Set down the full listing exactly, character for character.
[Recorded information — start]
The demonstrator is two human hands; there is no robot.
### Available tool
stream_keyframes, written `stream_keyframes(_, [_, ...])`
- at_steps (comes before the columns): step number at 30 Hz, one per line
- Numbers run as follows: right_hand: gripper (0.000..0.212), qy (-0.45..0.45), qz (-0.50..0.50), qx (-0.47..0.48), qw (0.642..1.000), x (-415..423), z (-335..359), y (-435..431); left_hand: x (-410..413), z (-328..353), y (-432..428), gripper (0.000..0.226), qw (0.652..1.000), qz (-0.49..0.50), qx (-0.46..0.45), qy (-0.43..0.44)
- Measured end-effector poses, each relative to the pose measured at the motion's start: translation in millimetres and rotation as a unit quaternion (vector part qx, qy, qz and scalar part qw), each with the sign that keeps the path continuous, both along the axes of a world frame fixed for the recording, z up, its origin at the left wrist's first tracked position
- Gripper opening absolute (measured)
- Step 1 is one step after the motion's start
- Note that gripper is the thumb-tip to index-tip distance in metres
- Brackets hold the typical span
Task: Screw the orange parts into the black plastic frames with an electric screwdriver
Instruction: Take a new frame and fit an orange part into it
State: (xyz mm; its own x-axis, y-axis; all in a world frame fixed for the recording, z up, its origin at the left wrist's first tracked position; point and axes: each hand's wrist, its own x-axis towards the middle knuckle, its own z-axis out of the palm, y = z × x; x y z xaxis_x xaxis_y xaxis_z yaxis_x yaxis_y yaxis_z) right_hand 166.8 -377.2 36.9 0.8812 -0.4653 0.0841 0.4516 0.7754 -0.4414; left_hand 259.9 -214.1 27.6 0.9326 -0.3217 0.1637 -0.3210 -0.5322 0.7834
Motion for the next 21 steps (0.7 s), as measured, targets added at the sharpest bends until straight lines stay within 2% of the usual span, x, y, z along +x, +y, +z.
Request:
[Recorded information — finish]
- **Answer below**
The demonstrator is two human hands; there is no robot.
### Available tool
stream_keyframes, written `stream_keyframes(_, [_, ...])`
- at_steps (comes before the columns): step number at 30 Hz, one per line
- Numbers run as follows: right_hand: gripper (0.000..0.212), qy (-0.45..0.45), qz (-0.50..0.50), qx (-0.47..0.48), qw (0.642..1.000), x (-415..423), z (-335..359), y (-435..431); left_hand: x (-410..413), z (-328..353), y (-432..428), gripper (0.000..0.226), qw (0.652..1.000), qz (-0.49..0.50), qx (-0.46..0.45), qy (-0.43..0.44)
- Measured end-effector poses, each relative to the pose measured at the motion's start: translation in millimetres and rotation as a unit quaternion (vector part qx, qy, qz and scalar part qw), each with the sign that keeps the path continuous, both along the axes of a world frame fixed for the recording, z up, its origin at the left wrist's first tracked position
- Gripper opening absolute (measured)
- Step 1 is one step after the motion's start
- Note that gripper is the thumb-tip to index-tip distance in metres
- Brackets hold the typical span
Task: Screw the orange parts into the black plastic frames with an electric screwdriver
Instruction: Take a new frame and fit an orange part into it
State: (xyz mm; its own x-axis, y-axis; all in a world frame fixed for the recording, z up, its origin at the left wrist's first tracked position; point and axes: each hand's wrist, its own x-axis towards the middle knuckle, its own z-axis out of the palm, y = z × x; x y z xaxis_x xaxis_y xaxis_z yaxis_x yaxis_y yaxis_z) right_hand 166.8 -377.2 36.9 0.8812 -0.4653 0.0841 0.4516 0.7754 -0.4414; left_hand 259.9 -214.1 27.6 0.9326 -0.3217 0.1637 -0.3210 -0.5322 0.7834
Motion for the next 21 steps (0.7 s), as measured, targets added at the sharpest bends until straight lines stay within 2% of the usual span, x, y, z along +x, +y, +z.
Request:

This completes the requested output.